Kisah Malaikat Penjaga Gunung yang Murka Saat Rasulullah Dihina

Malaikat penjaga gunung pernah murka karena melihat Rasulullah SAW tengah bersedih usai ditolak untuk berdakwah. Saking marahnya, malaikat itu menawarkan untuk menimpakan dua gunung di Makkah dan Mina.

Kisah itu diceritakan dalam Kitab ‘Alam al-Mala'ikah al-Abrar & Alam al-Jinn wa asy-Syayathin karya Umar Sulaiman Abdullah Al-Asyqar dan diterjemahkan oleh Kaserun AS Rahman dengan bersandar pada dua hadits yang shahih, yakni Bukhari dan Muslim.

Dari Aisyah RA, ia bertanya kepada Rasulullah SAW, “Apakah engkau pernah mengalami hari yang lebih berat bagimu daripada Perang Uhud?”

Rasulullah SAW menjawab, “Aku telah mendapatkan banyak hal dari kaumku. Hal yang paling berat yang pernah kualami dari mereka adalah pada hari Aqabah (sebuah tempat di Mina).
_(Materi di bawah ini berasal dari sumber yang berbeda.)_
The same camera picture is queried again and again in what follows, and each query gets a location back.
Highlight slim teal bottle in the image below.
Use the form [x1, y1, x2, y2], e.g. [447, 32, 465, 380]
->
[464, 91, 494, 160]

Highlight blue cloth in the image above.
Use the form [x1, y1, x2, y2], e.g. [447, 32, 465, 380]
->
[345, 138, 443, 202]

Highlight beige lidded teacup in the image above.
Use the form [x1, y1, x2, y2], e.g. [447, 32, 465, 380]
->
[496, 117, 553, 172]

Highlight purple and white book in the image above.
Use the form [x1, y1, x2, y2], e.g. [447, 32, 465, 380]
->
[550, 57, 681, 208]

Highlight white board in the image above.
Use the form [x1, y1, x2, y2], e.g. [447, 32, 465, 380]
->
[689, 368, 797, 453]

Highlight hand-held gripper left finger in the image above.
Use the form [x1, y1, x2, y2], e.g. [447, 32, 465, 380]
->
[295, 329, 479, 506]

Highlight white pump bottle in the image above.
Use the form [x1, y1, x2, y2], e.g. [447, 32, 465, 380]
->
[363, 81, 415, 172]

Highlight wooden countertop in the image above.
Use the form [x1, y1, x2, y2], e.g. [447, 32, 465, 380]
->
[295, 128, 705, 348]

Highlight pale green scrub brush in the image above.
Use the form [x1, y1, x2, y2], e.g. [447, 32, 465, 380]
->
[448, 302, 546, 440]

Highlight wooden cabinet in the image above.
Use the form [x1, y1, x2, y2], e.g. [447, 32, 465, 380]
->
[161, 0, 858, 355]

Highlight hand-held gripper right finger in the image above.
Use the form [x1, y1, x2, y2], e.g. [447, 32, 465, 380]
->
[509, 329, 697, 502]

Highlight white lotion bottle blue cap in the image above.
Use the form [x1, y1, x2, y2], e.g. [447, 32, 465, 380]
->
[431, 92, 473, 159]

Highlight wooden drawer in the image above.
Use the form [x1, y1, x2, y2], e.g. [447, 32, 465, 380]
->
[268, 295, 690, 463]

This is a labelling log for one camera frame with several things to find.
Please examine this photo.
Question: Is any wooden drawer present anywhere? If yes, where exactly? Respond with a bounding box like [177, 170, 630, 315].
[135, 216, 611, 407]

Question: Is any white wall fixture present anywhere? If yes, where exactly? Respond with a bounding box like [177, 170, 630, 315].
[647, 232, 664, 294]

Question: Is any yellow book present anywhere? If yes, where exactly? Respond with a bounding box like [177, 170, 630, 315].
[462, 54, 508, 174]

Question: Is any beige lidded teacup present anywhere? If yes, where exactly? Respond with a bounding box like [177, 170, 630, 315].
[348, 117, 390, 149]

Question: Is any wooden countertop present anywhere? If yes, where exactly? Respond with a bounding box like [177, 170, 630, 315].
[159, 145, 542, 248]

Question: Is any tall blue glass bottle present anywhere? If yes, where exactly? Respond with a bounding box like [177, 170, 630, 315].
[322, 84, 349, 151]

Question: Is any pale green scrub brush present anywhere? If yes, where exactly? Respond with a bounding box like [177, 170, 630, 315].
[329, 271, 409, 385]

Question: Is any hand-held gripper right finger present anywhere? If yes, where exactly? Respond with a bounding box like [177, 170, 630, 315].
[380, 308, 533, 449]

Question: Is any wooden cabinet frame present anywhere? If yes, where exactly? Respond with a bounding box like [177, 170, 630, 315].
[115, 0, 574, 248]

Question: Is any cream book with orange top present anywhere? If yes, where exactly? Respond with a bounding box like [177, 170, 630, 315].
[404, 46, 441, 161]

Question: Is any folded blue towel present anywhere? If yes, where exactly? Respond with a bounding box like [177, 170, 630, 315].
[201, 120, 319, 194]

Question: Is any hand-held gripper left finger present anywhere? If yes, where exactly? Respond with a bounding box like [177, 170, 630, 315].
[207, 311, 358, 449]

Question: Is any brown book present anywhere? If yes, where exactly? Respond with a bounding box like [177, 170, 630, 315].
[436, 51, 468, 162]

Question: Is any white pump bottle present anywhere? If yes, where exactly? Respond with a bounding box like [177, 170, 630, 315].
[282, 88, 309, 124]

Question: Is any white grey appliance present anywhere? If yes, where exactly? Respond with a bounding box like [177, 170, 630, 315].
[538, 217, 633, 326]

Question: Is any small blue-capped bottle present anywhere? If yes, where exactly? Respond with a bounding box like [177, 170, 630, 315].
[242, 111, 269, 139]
Ketika itu aku menawarkan dakwahku kepada Ibnu Abdi Yalail bin Kilal, tetapi ia tidak mau menerima apa yang aku kehendaki.

Aku pun berjalan dengan sangat sedih hingga baru tersadar ketika aku sudah berada di dekat Tsa'alib (sebuah tempat di dekat Makkah). Aku melihat ke atas, ternyata ada segumpal awan yang menaungiku.

Ketika awan itu kuperhatikan ternyata ada Malaikat Jibril yang memanggilku dan berkata, “Sesungguhnya, Allah telah mendengar ucapan kaummu terhadapmu dan bagaimana jawaban mereka terhadapmu. Allah telah mengutus malaikat penjaga gunung kepadamu agar engkau perintahkan apa yang engkau mau terhadap mereka.”

Tak berselang lama, malaikat penjaga gunung pun muncul dan memanggilku sambil mengucapkan salam. Malaikat itu berkata, “Wahai Muhammad, itu terserah apa yang engkau kehendaki. Jika engkau menghendaki, akan aku timpakan Gunung Akhsyabain (dua gunung Makkah dan Mina).”

Nabi SAW langsung menjawab, “Akan tetapi, aku berharap agar Allah menurunkan dari tulang sulbi mereka, orang yang mau menyembah Allah dan tidak menyekutukan-Nya.”

Terkait hal itu, dalam Kitab Riyadhus Shalihin, Imam an-Nawawi menjelaskan bahwa, apa yang telah ditawarkan malaikat penjaga gunung tersebut tidak diterima Rasulullah SAW. Justru, beliau mendoakan semoga di antara keturunan kaumnya itu ada yang menjadi orang mukmin dan muslim.

Tidak hanya itu, dalam Kitab Syarah-nya, Imam an-Nawawi juga menjelaskan, Rasulullah SAW tidak pernah merasa marah atau membalas penganiayaan yang terjadi padanya. Sebaliknya, beliau selalu bersabar di jalan dakwah dan mencari ridha Allah SWT di balik peristiwa tersebut.